Exercise instructions:
Find how many lines in the material contain "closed"; your answer should be that number alone.

Source material:
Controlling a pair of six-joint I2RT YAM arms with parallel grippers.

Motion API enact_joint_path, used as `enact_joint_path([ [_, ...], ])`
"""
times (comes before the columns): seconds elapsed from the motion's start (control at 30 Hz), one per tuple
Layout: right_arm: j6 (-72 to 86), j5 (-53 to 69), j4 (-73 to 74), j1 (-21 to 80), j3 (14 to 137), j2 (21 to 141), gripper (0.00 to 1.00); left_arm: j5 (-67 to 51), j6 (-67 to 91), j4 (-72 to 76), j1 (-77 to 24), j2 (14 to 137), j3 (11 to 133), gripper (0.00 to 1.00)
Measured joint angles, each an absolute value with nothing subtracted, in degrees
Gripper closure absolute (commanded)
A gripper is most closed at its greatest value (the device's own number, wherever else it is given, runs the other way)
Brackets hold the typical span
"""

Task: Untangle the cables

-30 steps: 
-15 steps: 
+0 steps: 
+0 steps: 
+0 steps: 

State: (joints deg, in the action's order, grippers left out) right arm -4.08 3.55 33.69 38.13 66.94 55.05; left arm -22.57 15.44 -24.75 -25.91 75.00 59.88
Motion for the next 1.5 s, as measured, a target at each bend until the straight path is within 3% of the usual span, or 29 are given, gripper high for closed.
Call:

Result:
2